What to do »
Filter the entries below, keeping every line that has the word "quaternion".
☆ ☆ ☆ ☆ ☆ ☆ ☆
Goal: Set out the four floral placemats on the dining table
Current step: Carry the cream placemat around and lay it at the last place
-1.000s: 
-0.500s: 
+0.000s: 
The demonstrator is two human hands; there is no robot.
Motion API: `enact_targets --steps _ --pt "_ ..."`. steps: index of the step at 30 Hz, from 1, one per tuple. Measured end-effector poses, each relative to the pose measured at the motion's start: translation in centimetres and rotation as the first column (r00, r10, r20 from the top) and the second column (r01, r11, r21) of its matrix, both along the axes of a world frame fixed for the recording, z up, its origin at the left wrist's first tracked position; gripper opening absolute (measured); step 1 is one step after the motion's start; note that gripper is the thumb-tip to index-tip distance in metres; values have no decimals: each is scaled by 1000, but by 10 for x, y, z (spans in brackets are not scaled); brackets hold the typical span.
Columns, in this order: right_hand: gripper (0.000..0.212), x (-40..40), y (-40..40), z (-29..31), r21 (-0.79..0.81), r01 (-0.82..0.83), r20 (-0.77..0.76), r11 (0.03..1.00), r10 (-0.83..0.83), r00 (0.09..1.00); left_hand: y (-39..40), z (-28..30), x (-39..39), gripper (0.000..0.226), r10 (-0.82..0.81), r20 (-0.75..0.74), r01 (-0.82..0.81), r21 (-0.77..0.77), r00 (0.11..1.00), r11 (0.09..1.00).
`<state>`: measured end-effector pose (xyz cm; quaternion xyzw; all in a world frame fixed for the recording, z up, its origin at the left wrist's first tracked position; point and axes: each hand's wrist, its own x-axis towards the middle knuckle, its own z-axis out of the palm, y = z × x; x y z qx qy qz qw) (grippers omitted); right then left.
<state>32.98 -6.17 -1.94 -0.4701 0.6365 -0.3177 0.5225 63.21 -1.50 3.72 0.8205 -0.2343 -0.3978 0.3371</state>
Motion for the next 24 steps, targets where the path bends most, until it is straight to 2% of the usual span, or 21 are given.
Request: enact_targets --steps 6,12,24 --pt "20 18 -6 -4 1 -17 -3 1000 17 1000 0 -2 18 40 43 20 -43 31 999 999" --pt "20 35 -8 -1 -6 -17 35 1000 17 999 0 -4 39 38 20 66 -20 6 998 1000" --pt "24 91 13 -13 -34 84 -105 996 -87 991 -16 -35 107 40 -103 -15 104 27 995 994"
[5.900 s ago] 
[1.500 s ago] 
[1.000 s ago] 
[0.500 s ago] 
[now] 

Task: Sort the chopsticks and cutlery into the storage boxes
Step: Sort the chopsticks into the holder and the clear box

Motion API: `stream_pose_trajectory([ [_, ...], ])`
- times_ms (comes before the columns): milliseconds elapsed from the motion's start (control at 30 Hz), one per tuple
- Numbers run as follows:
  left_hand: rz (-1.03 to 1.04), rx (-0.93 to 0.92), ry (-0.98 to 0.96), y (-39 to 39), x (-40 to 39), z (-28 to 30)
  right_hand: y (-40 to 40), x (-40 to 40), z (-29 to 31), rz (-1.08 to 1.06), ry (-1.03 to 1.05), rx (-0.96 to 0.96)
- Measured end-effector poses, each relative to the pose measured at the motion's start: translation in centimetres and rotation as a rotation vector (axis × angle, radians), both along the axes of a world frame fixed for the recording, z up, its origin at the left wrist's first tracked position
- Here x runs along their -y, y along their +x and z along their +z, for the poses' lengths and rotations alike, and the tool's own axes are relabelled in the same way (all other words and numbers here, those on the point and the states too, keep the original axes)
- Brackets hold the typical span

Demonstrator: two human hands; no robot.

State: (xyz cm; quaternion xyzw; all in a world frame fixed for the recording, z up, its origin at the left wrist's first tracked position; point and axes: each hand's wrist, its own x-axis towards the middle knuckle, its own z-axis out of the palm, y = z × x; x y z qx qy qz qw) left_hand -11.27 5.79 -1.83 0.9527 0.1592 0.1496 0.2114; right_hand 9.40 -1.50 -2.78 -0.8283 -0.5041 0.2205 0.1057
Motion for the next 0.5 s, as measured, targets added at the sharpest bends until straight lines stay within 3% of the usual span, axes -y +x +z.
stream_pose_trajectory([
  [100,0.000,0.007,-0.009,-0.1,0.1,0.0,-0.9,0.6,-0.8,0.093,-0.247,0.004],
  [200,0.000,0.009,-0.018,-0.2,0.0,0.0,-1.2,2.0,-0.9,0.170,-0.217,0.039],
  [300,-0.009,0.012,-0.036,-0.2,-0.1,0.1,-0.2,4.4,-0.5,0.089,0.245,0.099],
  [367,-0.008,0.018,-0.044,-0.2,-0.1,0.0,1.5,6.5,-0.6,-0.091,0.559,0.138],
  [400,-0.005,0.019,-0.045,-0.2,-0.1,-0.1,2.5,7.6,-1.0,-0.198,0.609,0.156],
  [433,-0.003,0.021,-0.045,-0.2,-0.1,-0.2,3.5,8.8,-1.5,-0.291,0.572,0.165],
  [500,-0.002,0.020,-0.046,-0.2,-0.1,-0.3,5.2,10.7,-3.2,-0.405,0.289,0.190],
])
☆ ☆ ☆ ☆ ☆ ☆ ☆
Answer for the task »
`<state>`: measured end-effector pose (xyz cm; quaternion xyzw; all in a world frame fixed for the recording, z up, its origin at the left wrist's first tracked position; point and axes: each hand's wrist, its own x-axis towards the middle knuckle, its own z-axis out of the palm, y = z × x; x y z qx qy qz qw) (grippers omitted); right then left.
State: (xyz cm; quaternion xyzw; all in a world frame fixed for the recording, z up, its origin at the left wrist's first tracked position; point and axes: each hand's wrist, its own x-axis towards the middle knuckle, its own z-axis out of the palm, y = z × x; x y z qx qy qz qw) left_hand -11.27 5.79 -1.83 0.9527 0.1592 0.1496 0.2114; right_hand 9.40 -1.50 -2.78 -0.8283 -0.5041 0.2205 0.1057

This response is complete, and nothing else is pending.